A former hospital employee in East Texas has been indicated by federal prosecutors for criminal violations of the Health Insurance Portability and Accountability Act (“HIPAA”). Allegedly the former employee obtained PHI with the intent to use the information for personal gain between December 1, 2012 through January 14, 2013. He has been indicated on charges of Wrongful Disclosure of Individually Identifiable Health Information.
If convicted the individual might face up to 10 years in prison in additional to monetary fines for knowingly obtaining or disclosing PHI with the intent to sell, transfer, or use the data for personal gain or malicious harm.
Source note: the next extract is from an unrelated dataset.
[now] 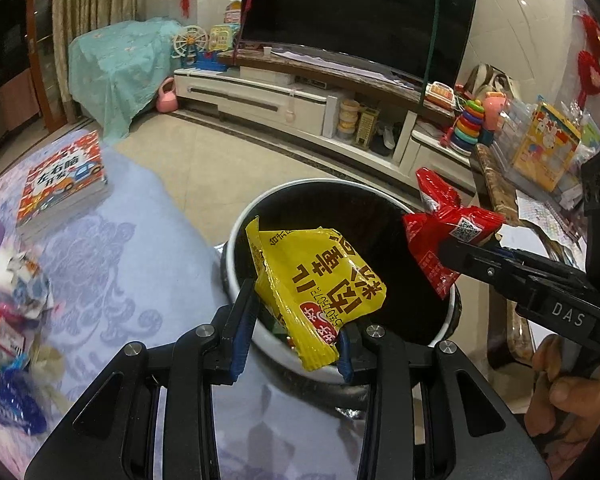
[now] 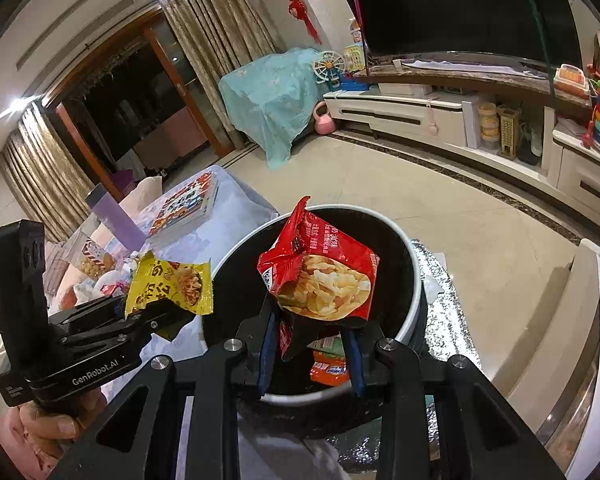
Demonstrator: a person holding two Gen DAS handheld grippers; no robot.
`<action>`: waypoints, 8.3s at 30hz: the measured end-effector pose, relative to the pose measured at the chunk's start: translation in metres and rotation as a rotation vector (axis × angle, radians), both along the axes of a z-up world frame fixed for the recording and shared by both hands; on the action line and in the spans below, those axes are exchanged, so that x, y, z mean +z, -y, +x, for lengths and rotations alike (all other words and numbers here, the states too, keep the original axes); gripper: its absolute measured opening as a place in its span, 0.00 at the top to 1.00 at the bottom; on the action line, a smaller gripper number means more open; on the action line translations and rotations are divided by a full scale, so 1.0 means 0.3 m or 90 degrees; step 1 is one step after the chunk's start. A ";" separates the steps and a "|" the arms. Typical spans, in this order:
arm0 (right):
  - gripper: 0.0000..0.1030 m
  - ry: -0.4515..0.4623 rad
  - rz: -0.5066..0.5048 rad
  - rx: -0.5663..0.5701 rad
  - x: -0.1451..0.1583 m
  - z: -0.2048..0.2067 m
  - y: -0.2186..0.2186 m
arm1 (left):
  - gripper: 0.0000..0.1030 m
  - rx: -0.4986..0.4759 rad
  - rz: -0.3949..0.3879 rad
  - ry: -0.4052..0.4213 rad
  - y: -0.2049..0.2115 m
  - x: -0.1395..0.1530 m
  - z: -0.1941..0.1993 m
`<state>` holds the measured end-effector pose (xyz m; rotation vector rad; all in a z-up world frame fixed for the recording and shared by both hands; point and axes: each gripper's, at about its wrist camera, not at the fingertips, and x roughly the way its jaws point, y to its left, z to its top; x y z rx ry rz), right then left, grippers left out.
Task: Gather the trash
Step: 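Carry both bags over the trash bin and open both grippers to drop them, then move both open grippers back over the table toward the remaining trash, then grasp the white tissue with the left gripper while the right gripper grasps the blue wrapper, then carry both items over the trash bin and open both grippers to drop them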
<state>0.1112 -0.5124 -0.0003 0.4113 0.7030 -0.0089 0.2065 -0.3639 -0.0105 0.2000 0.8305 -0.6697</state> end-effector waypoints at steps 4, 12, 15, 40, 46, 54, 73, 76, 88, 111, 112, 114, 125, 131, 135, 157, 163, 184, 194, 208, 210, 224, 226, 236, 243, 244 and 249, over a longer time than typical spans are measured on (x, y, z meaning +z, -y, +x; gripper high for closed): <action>0.69 -0.010 0.001 0.004 -0.011 0.015 0.006 | 0.68 -0.007 0.009 -0.015 0.024 -0.018 0.021; 0.61 -0.030 0.010 0.009 -0.037 0.051 0.030 | 0.41 -0.018 0.024 -0.039 0.041 -0.056 0.047; 0.53 -0.036 0.015 0.008 -0.044 0.054 0.040 | 0.31 -0.012 0.032 -0.029 0.039 -0.052 0.045; 0.14 0.022 0.053 -0.016 -0.014 -0.100 -0.099 | 0.27 0.127 -0.037 -0.063 -0.378 -0.103 -0.132; 0.13 0.016 0.053 0.010 -0.035 -0.121 -0.201 | 0.27 0.161 -0.045 -0.072 -0.506 -0.119 -0.173; 0.11 -0.002 0.066 0.056 -0.073 -0.130 -0.344 | 0.27 0.212 -0.059 -0.077 -0.672 -0.133 -0.211; 0.11 -0.034 0.052 0.150 -0.141 -0.087 -0.623 | 0.27 0.322 -0.075 -0.086 -0.998 -0.171 -0.209; 0.11 -0.035 0.052 0.155 -0.146 -0.081 -0.645 | 0.27 0.328 -0.076 -0.077 -1.026 -0.161 -0.185; 0.11 -0.033 0.056 0.157 -0.151 -0.068 -0.662 | 0.20 0.324 -0.120 -0.027 -1.004 -0.041 -0.008; 0.12 -0.017 0.054 0.229 -0.148 0.157 -0.873 | 0.95 0.373 -0.127 -0.078 -1.330 -0.166 -0.130; 0.12 -0.014 0.053 0.232 -0.144 0.177 -0.891 | 0.95 0.375 -0.124 -0.086 -1.346 -0.178 -0.143; 0.12 -0.003 0.052 0.239 -0.136 0.225 -0.924 | 0.95 0.379 -0.123 -0.098 -1.373 -0.200 -0.166; 0.78 -0.011 0.028 0.235 -0.166 0.231 -0.975 | 0.42 0.383 -0.142 -0.085 -1.382 -0.177 -0.114; 0.74 -0.054 0.022 0.249 -0.196 0.133 -0.940 | 0.26 0.357 -0.131 -0.093 -1.316 -0.184 -0.014; 0.46 -0.047 -0.015 0.251 -0.172 0.109 -0.915 | 0.26 0.355 -0.128 -0.093 -1.286 -0.186 0.057; 0.53 -0.026 0.015 0.355 -0.192 0.289 -0.944 | 0.86 0.345 -0.123 -0.067 -1.247 -0.185 0.074; 0.59 -0.002 0.041 0.303 -0.162 0.166 -0.862 | 0.86 0.312 -0.131 -0.058 -1.172 -0.153 -0.049; 0.59 0.048 0.019 0.113 -0.074 -0.124 -0.577 | 0.86 0.144 -0.127 -0.071 -0.759 -0.107 -0.241; 0.59 0.062 0.030 0.048 -0.060 -0.202 -0.445 | 0.86 0.092 -0.117 -0.064 -0.627 -0.077 -0.272; 0.59 0.072 0.029 -0.013 -0.039 -0.260 -0.299 | 0.86 0.028 -0.105 -0.058 -0.439 -0.042 -0.265; 0.59 0.072 0.029 -0.023 -0.037 -0.265 -0.277 | 0.86 0.019 -0.103 -0.057 -0.416 -0.040 -0.265; 0.59 0.060 0.027 -0.066 -0.033 -0.230 -0.141 | 0.86 -0.020 -0.082 -0.044 -0.258 -0.001 -0.218; 0.59 0.061 0.024 -0.067 -0.031 -0.213 -0.121 | 0.86 -0.023 -0.079 -0.042 -0.234 0.007 -0.200; 0.58 0.044 0.015 -0.058 -0.011 -0.126 -0.059 | 0.86 -0.033 -0.060 -0.043 -0.117 0.023 -0.104; 0.58 0.026 0.005 -0.046 -0.009 -0.072 -0.037 | 0.86 -0.033 -0.055 -0.063 -0.065 0.004 -0.038; 0.58 0.022 0.002 -0.045 -0.007 -0.066 -0.039 | 0.86 -0.033 -0.053 -0.066 -0.059 0.000 -0.031; 0.57 0.009 0.001 -0.043 -0.011 -0.035 -0.024 | 0.85 -0.034 -0.040 -0.075 -0.036 -0.017 -0.016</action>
Such criminal charges have been brought under HIPAA infrequently, but there has been some high profile criminal charges brought by HIPAA since 2004.
Agents from the U.S. Department of Health and Human Services – Office of Inspector General (HHS-OIG) and the U.S. Postal Inspection Services conducted the investigations leading to the charges.
For a small to medium size practices, a HIPAA violation that could lead to a breach or criminal charges can also hurt the practice’s reputation and causes great embarrassment for the providers.
An important part of HIPAA compliance is to conduct a Risk Analysis to assess the vulnerabilities and threats to your PHI and list corrective actions. Another very important part is to conduct regular HIPAA training for all employees and inform them of both their obligations and potential (criminal) liabilities under HIPAA.